* **Task instructions**
For this exercise, copy exactly the lines below from the one with "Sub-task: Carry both" through the one with "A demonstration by" and leave out the pictures.

--- Data section ---

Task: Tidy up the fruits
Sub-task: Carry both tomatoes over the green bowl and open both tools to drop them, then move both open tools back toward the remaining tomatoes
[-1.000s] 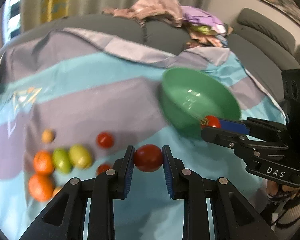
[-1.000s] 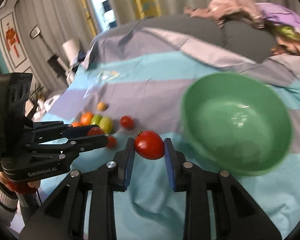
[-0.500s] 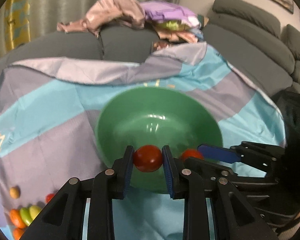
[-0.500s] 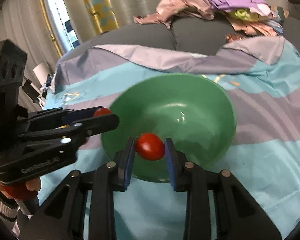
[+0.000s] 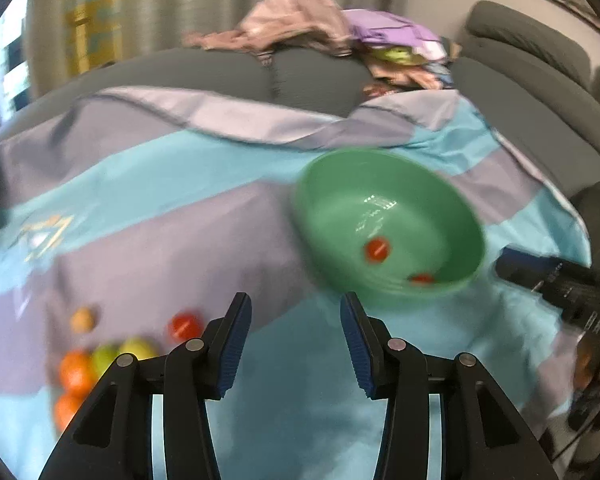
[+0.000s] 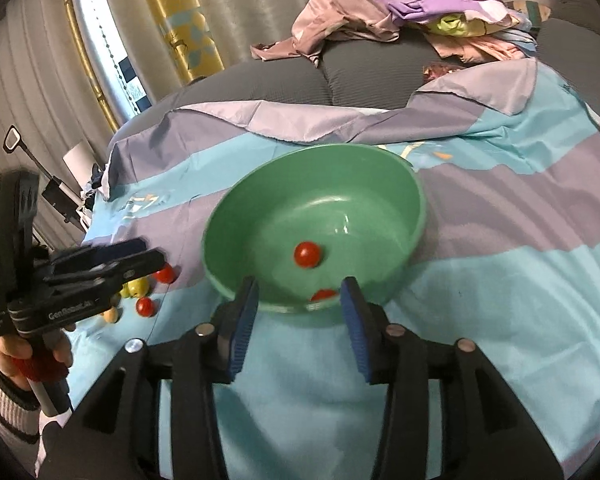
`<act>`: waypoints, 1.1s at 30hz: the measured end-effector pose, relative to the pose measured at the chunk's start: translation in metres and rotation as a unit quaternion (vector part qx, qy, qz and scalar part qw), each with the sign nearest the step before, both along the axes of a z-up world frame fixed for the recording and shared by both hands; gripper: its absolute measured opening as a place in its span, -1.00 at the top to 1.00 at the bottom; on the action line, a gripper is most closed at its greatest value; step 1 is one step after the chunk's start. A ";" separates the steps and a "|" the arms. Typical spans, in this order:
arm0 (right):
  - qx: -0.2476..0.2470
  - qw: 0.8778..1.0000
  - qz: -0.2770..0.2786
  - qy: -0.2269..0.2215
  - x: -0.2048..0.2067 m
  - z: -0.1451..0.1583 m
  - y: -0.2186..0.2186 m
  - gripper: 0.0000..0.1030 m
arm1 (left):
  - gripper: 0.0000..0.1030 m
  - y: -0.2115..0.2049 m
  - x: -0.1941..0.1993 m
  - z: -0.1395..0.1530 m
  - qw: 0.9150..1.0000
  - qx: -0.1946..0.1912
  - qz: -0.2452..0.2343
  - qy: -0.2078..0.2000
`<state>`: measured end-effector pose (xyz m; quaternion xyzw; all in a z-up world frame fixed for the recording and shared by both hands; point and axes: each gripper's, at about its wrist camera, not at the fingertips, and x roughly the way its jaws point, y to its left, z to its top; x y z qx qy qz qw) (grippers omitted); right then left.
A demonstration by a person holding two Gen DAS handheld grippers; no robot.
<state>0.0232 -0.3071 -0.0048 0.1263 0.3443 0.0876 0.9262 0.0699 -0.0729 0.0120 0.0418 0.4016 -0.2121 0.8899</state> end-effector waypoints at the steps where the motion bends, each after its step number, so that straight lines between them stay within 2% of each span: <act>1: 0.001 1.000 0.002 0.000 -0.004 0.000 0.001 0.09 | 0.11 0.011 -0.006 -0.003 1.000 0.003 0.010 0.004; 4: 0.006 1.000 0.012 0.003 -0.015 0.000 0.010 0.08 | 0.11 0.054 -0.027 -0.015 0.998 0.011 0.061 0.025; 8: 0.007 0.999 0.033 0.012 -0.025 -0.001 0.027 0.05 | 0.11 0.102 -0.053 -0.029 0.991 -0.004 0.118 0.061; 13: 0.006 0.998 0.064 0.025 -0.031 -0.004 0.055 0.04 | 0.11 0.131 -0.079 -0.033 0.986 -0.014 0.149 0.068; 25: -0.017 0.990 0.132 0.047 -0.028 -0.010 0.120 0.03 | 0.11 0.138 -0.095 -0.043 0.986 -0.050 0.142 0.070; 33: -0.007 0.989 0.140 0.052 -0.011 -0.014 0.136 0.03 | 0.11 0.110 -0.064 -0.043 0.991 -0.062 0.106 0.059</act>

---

* **Answer for this exercise**
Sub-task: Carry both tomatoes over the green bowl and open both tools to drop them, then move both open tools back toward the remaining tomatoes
[-1.000s] 
[-1.000s] 
[-0.500s] 
[-0.500s] 
[+0.000s] 
[+0.000s] 
`<act>`: waypoints, 1.1s at 30hz: the measured end-effector pose, relative to the pose measured at the chunk's start: translation in metres and rotation as a unit quaternion (vector part qx, qy, qz and scalar part qw), each with the sign nearest the step before, both along the axes of a z-up world frame fixed for the recording and shared by both hands; gripper: its absolute measured opening as a place in its span, -1.00 at the top to 1.00 at the bottom; on the action line, a gripper is most closed at its greatest value; step 1 is one step after the chunk's start. A ";" separates the steps and a "|" the arms. Typical spans, in this order:
arm0 (right):
  - qx: -0.2476..0.2470
  - qw: 0.8778..1.0000
  - qz: -0.2770..0.2786
  - qy: -0.2269..0.2215
  - x: -0.2048..0.2067 m
  - z: -0.1451..0.1583 m
  - y: -0.2186..0.2186 m
  - gripper: 0.0000..0.1030 m
arm1 (left):
  - gripper: 0.0000..0.1030 m
  - y: -0.2115..0.2049 m
  - x: -0.1941..0.1993 m
  - z: -0.1395..0.1530 m
  - qw: 0.9150..1.0000
  - qx: -0.1946..0.1912
  - qz: -0.2452..0.2343
  - qy: -0.2078..0.2000
`<state>`: measured end-effector pose (xyz m; quaternion xyzw; all in a z-up world frame fixed for the recording and shared by both hands; point and axes: each gripper's, at about its wrist camera, not at the fingertips, and x roughly the way its jaws point, y to its left, z to its top; x y z qx qy qz qw) (grippers omitted); right then left.
A demonstration by a person holding two Gen DAS handheld grippers; no robot.

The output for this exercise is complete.